Marta González Isidoro
16 de marzo de 2011
Cuando las portadas de los medios de comunicación de todo el mundo centran su atención en la catástrofe de Japón y en la posibilidad de riesgo nuclear que vive toda la Cuenca del Pacífico, y los subtitulares se rellenan con los ecos de una guerra civil encubierta en Libia – incómoda para las cancillerías europeas -, un pueblo, el judío, y un país, Israel, dan lecciones de ética y moralidad como sólo un pueblo sabio y civilizado puede hacer. Lecciones de solidaridad sin levantar el dedo, porque han sido los primeros en prestar ayuda técnica y humanitaria a Japón y no han salido en la foto, como los franceses y los alemanes, más preocupados por verificar que los vientos radiactivos no lleguen a Europa y enturbien nuestra apacible tranquilidad. Es verdad que tampoco hay muchas cámaras queriendo retratar ese lado humano y humanitario del judío-israelí solidario. No vende. Lecciones de moralidad, porque a pesar del dolor que embarga en estos días los corazones de los ciudadanos de Israel y del pueblo judío disperso por todo el mundo, sus dirigentes piden tranquilidad y sosiego a pesar de que la sangre llame a la sangre en una región donde la razón y la fuerza de la vida sea el motor de apenas siete millones de personas. Hoy, mientras Israel llora a sus muertos y el mundo sigue de espaldas, alguien, muy cerquita, festejará la muerte y brindará por el dolor en nombre de un Dios – su Dios – que llama a la venganza.
Paradojas del destino. Una madre llora la muerte de un hijo en un lado. Enfrente, la otra, brinda por el martirio del suyo. Dos hijos engendrados de la misma manera, que han visto por primera vez la luz de este mundo de igual forma. Dos madres. Dos mundos. Dos civilizaciones. No son el sol y la luna. Son dos realidades paralelas enfrentadas e irreconciliables. Itamar despertó la madrugada del viernes al sábado encharcada en sangre. La sangre de una familia a la que alguien quiso recordar que no merecían vivir, simplemente porque eran judíos. Judíos, esta vez, en su Tierra.
Porque eran judíos. No importa dónde. Otra vez se repite el mismo leitmotiv.
Y el mundo no sabe, no contesta, mucho menos condena. Eran colonos, estaban en el lugar equivocado. ¿Terrorista?, no, sólo un palestino desesperado por la injusticia de la colonización. ¿Y los niños?, ¿y los bebés? Futuros torturadores, o agresores, o fundamentalistas empeñados en quedarse con una tierra que no es suya.

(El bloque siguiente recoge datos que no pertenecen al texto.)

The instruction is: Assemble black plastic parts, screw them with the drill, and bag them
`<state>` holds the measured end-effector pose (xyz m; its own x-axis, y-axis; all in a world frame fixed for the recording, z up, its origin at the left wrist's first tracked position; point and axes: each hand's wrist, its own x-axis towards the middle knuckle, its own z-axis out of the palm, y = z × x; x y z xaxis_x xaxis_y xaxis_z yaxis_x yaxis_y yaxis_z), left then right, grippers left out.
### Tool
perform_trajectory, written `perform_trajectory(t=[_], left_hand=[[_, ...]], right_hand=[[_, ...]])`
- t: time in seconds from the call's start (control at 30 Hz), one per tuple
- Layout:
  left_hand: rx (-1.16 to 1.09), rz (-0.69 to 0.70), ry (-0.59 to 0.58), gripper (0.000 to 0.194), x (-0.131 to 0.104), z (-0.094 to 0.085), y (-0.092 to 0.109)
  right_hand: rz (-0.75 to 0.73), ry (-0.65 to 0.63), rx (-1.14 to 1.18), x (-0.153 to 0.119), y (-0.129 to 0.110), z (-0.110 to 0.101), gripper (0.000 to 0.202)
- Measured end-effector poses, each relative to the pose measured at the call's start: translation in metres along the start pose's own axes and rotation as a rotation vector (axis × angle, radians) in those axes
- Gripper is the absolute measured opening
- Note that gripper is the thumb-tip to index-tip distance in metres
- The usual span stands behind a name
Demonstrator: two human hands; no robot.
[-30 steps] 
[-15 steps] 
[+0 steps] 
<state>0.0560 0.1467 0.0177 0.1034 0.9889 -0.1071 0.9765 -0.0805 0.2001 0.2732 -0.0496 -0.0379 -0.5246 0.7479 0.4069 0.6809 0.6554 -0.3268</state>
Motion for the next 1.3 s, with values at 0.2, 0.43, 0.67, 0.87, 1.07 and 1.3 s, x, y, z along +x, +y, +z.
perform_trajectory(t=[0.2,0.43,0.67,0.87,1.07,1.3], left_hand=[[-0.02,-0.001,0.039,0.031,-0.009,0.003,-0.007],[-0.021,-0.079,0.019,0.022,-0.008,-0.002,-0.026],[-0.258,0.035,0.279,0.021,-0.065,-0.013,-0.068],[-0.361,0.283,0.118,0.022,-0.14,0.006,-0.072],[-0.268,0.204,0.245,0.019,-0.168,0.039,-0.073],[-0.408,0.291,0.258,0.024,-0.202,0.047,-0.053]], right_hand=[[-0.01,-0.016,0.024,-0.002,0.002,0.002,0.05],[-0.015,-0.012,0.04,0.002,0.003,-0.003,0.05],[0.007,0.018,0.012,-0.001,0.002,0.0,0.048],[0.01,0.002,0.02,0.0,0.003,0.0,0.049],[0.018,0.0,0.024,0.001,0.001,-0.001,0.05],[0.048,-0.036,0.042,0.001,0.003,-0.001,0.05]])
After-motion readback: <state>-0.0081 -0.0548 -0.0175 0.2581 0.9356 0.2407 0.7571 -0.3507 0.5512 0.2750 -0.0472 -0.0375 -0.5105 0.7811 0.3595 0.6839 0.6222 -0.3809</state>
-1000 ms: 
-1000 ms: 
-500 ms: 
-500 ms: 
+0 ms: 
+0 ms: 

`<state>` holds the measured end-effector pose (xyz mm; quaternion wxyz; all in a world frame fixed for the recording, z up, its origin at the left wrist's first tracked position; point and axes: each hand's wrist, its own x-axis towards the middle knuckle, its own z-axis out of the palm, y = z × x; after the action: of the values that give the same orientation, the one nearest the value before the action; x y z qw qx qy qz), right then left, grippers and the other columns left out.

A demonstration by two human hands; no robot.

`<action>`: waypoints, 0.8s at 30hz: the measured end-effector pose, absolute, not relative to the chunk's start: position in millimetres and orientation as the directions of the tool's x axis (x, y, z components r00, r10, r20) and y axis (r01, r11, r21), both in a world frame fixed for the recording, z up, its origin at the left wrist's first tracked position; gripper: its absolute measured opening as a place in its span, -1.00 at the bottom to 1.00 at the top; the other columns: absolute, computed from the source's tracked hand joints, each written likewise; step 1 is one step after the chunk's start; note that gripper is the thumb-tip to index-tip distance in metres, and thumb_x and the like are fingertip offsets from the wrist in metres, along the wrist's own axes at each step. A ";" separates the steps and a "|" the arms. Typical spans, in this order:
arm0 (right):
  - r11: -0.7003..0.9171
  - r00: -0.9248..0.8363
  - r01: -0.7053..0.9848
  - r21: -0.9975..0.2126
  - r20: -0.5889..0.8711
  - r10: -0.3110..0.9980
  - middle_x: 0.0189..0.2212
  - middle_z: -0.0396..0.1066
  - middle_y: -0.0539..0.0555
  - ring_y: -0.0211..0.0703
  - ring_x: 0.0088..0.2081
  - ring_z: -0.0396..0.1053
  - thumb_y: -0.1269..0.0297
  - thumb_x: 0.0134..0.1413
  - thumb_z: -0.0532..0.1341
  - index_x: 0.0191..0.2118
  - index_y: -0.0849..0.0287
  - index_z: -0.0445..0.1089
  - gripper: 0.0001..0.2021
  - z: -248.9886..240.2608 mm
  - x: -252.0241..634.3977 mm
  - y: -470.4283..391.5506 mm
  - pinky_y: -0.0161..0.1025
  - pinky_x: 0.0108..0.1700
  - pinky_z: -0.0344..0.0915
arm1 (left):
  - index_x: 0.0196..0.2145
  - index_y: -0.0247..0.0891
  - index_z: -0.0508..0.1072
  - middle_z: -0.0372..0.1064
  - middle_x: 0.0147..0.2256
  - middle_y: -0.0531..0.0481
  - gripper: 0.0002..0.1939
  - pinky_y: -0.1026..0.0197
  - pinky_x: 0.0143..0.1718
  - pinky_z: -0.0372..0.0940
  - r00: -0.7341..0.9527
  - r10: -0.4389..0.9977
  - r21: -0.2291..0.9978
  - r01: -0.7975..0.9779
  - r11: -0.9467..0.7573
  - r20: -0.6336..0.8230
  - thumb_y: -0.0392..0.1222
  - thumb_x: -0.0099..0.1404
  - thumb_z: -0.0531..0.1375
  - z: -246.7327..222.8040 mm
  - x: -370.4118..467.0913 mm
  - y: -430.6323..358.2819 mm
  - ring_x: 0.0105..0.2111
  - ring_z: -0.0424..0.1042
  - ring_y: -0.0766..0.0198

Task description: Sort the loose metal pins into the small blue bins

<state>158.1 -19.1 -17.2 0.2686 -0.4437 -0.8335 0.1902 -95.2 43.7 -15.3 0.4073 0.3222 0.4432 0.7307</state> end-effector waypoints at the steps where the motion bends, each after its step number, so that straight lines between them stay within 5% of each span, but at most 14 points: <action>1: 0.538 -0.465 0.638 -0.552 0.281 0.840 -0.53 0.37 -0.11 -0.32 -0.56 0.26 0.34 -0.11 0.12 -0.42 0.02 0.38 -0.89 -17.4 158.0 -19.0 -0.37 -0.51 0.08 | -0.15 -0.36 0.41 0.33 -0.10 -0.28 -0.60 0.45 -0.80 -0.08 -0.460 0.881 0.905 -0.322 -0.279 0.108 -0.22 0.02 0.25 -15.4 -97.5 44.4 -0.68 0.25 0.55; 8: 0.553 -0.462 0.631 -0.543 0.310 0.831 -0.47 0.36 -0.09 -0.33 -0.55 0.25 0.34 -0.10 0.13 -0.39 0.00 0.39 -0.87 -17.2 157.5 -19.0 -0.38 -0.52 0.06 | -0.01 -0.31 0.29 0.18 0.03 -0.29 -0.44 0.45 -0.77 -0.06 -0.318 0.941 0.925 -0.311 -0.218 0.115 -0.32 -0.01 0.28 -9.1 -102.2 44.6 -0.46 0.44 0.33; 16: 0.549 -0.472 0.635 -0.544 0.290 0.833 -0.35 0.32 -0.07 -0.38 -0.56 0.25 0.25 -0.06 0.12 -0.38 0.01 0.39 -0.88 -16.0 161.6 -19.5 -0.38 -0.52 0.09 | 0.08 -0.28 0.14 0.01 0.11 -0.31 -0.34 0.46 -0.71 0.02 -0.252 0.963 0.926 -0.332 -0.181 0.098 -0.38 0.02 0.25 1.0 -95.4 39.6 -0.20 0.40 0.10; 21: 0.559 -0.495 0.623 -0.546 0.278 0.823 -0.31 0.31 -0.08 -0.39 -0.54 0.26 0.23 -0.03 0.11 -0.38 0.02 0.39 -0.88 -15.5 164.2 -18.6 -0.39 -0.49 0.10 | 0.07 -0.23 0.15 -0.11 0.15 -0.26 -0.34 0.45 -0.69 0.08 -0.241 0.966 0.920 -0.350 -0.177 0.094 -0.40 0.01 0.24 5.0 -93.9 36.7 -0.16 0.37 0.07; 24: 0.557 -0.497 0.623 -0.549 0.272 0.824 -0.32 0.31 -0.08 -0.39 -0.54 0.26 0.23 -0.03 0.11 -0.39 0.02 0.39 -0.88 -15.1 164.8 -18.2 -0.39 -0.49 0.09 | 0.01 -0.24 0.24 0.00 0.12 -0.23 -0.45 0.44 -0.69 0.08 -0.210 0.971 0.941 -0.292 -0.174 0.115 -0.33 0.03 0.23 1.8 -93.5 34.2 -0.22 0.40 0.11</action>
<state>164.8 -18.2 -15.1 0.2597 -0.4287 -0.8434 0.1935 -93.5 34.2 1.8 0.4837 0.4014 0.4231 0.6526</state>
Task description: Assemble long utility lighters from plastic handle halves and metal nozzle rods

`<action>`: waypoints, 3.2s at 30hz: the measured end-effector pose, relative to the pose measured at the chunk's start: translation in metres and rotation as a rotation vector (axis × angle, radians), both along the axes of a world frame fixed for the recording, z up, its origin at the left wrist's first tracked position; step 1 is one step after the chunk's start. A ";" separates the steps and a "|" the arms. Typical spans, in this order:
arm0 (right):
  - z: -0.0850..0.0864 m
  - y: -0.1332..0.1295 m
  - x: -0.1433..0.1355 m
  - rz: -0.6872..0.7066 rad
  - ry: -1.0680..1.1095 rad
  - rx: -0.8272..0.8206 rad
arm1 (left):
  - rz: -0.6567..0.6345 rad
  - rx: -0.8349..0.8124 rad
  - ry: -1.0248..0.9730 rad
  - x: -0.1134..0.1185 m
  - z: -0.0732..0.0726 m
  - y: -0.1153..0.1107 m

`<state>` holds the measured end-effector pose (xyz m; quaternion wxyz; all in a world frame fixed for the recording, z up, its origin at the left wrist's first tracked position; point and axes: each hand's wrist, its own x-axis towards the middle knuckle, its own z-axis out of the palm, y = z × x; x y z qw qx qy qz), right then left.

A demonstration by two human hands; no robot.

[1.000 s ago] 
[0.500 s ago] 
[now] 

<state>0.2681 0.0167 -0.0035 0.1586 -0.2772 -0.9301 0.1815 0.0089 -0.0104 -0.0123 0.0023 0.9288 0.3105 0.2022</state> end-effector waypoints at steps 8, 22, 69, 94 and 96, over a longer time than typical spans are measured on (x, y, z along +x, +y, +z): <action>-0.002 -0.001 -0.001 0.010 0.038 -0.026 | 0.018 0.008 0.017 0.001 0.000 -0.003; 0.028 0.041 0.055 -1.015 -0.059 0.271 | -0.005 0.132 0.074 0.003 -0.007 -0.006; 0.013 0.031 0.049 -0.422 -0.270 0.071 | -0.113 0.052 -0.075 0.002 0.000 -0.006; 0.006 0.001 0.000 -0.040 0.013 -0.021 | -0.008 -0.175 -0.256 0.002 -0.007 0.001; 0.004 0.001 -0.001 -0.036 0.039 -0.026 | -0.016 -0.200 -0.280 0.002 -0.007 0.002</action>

Con la serena tranquilidad que la fuerza de la moral y la razón otorga, el primer ministro israelí, Benjamin Netanyahu, transmite un mensaje apaciguado a su gente. Lejos de los discursos de odio y venganza del contrario. Es la diferencia entre la grandeza y la barbarie. Por eso, nos descubrimos ante un Pueblo con raíz firme, al que el viento, por fuerte que sea, no quiebra.